= Vietnam National University of Forestry =

University in Vietnam

Vietnam National University of Forestry (VNUF) was established according to the Decision No.127/CP dated on August 19, 1964 by the Prime Minister of Vietnam.

Currently, there are over 16.000 students, including undergraduate and graduate, following 22 disciplines of undergraduate level, 6 majors of master level, and 4 majors of doctorate level.
The main campus of VNUF is located in Xuan Mai Town, Chuong My District, Hanoi Capital. The second campus (established in 01/2008) is located in Trang Bom Town, Dong Nai Province.

==History==
Historical background:
Vietnam National University of Forestry (VNUF) was established according to the Decision No.127/CP dated on August 19, 1964 by the Prime Minister of Vietnam, and was separated from the Forestry Department - Hanoi University of Agriculture.
From 1964 to 1984: The first campus of VNUF was located in the evacuated area of Dong Trieu district, Quang Ninh province.

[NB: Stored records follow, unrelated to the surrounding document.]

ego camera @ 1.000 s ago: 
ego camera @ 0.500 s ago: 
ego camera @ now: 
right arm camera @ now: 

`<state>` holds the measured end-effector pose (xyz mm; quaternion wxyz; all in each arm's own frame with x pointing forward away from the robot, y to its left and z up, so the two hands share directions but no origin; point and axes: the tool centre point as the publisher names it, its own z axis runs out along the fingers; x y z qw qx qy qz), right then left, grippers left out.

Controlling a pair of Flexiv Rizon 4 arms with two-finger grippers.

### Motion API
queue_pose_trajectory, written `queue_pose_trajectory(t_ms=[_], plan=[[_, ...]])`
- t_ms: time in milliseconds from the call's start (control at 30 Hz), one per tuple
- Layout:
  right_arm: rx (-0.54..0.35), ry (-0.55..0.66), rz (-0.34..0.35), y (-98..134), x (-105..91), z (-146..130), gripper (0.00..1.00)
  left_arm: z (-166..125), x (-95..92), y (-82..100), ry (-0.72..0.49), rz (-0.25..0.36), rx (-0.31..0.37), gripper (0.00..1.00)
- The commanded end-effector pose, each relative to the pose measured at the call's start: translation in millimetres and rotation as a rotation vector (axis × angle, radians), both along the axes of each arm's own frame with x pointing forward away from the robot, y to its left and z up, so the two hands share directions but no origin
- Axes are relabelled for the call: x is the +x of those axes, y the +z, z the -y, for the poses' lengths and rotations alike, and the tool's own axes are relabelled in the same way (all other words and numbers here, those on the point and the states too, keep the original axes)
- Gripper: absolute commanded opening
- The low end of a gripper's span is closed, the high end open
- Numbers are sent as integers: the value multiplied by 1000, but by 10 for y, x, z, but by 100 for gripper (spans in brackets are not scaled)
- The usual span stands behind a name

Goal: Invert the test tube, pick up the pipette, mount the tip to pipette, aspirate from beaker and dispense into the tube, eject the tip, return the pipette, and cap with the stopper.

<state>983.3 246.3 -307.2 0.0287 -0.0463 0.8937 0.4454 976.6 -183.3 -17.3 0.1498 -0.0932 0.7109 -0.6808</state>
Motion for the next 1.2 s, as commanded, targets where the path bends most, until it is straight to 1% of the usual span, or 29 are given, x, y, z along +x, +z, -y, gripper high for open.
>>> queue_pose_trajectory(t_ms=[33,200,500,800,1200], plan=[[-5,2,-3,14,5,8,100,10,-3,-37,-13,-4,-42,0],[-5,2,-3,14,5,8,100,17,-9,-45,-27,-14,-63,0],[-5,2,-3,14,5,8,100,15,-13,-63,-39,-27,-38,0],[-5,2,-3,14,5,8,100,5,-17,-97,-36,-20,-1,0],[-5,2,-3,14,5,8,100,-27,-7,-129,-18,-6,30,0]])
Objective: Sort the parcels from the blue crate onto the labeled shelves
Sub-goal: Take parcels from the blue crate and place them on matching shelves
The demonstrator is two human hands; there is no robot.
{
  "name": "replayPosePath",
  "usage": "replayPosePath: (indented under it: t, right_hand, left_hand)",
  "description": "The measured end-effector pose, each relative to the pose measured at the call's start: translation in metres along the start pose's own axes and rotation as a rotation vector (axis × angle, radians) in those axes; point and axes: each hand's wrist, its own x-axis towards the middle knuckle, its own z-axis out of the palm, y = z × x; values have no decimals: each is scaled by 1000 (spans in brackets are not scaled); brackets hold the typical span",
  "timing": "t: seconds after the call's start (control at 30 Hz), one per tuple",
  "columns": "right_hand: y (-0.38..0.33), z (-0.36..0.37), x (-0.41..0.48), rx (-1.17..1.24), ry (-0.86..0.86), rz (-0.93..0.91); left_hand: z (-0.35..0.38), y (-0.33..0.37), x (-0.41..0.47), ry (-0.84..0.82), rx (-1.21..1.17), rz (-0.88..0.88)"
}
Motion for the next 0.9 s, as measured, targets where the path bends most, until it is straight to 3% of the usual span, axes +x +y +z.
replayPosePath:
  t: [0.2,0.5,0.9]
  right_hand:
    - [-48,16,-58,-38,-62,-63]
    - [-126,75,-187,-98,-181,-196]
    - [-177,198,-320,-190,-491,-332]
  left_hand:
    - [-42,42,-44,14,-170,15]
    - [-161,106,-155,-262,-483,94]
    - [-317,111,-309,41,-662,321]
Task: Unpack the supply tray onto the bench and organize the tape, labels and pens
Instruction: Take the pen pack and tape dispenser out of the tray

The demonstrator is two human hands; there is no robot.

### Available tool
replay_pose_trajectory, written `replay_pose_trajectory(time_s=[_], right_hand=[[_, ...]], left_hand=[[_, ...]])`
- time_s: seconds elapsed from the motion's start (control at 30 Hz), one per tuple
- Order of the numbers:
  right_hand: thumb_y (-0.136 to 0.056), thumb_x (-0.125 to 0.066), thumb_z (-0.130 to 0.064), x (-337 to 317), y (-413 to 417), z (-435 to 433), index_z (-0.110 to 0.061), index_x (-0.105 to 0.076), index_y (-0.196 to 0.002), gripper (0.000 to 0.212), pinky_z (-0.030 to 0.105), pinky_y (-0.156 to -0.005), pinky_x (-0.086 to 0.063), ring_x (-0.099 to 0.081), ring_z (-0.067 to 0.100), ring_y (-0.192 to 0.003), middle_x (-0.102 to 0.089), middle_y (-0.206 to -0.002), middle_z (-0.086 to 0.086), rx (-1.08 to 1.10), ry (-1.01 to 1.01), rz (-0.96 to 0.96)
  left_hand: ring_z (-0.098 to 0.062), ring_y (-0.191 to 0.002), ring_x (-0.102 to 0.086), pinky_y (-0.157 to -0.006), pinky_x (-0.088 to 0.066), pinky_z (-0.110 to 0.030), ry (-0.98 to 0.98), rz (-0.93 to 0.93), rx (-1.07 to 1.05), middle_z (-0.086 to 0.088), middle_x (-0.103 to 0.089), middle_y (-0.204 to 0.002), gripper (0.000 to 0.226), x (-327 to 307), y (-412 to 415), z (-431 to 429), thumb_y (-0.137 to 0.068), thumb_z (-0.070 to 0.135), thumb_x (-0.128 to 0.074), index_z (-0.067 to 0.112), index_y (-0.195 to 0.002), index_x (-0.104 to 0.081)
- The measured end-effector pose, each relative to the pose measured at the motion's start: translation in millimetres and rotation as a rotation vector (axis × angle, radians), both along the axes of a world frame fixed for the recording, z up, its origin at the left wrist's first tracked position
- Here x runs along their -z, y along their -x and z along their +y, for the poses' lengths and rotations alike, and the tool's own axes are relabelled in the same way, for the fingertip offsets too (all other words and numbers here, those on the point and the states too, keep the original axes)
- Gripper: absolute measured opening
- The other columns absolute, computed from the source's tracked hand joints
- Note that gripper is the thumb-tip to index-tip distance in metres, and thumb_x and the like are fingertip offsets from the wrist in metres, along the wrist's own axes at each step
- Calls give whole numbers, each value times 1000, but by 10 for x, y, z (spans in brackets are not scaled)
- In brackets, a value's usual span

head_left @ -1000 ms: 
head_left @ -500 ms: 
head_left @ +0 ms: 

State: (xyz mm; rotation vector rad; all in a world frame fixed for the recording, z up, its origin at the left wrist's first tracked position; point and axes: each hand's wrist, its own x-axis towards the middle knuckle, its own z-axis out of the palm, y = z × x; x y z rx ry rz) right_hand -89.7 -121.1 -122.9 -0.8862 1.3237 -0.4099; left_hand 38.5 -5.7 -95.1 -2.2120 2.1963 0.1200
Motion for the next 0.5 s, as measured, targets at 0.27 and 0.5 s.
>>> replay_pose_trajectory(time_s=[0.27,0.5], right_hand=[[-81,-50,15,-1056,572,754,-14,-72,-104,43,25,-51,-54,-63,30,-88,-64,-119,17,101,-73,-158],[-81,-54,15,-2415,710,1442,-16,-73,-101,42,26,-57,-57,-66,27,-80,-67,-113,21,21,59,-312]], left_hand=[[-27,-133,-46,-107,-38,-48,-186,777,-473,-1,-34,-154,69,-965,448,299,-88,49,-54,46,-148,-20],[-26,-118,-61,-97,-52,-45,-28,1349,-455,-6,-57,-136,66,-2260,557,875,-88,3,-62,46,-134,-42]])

The task of VNUF was to train and provide human resources of undergraduate with three academic faculties and four majors of forestry.
From 1984 until now: The main campus was located at Xuan Mai town, Chuong My district, Hanoi, becoming a university with diversified training and education activities to meet social needs and to fulfill the duty of national scientific technology
The second campus (established in 01/2008) is located in Trang Bong Town, Dong Nai province, Vietnam that was upgraded from the Forestry College 2 - Ministry of Agriculture and Rural Development to meet the demand for human resources in forestry for the southern provinces of the country.
Today VNUF activities expanded to five Academic Faculties with hundreds departments, 36 major subjects.
Over the years, more than 1,000 masters, 150 doctors, over 10,000 undergraduate students, and 500 trainees with intermediate and primary level have graduated from VNUF.
Likewise, the VNUF has helped establish more than 30 universities, training and research institutions in different countries, as well as international organizations.

==Facilities==

VNUF has 160 hectares in the main campus and 20 hectares in the second branch for serving its training and science research purposes.
6 experimental centers with 58 labs for testing and practice,
10,800 m2 of classrooms,
A library of 3,000 m2 with 150,000 books/textbooks and other electronic sources for reference.
Nearly 100 ha of experimental forests for training and science research.
16 high buildings which provide accommodation with self-contained rooms for nearly 8,000 students.
The sport areas and recreation centers including gymnasiums, outdoor swimming pool, sport ground, house of culture, etc., have the area of 20,000 m2.

==Organization structure==

The Vietnam National University of Forestry has 3 organizational levels: a) Board of Leaders, b) Faculties & Administrative Divisions, and c) Organizations.

07 Faculties/Colleges
09 Administrative Divisions.
05 Research & Production Units.
01 Company of Consulting, Investment & Forestry Development (CIFOD).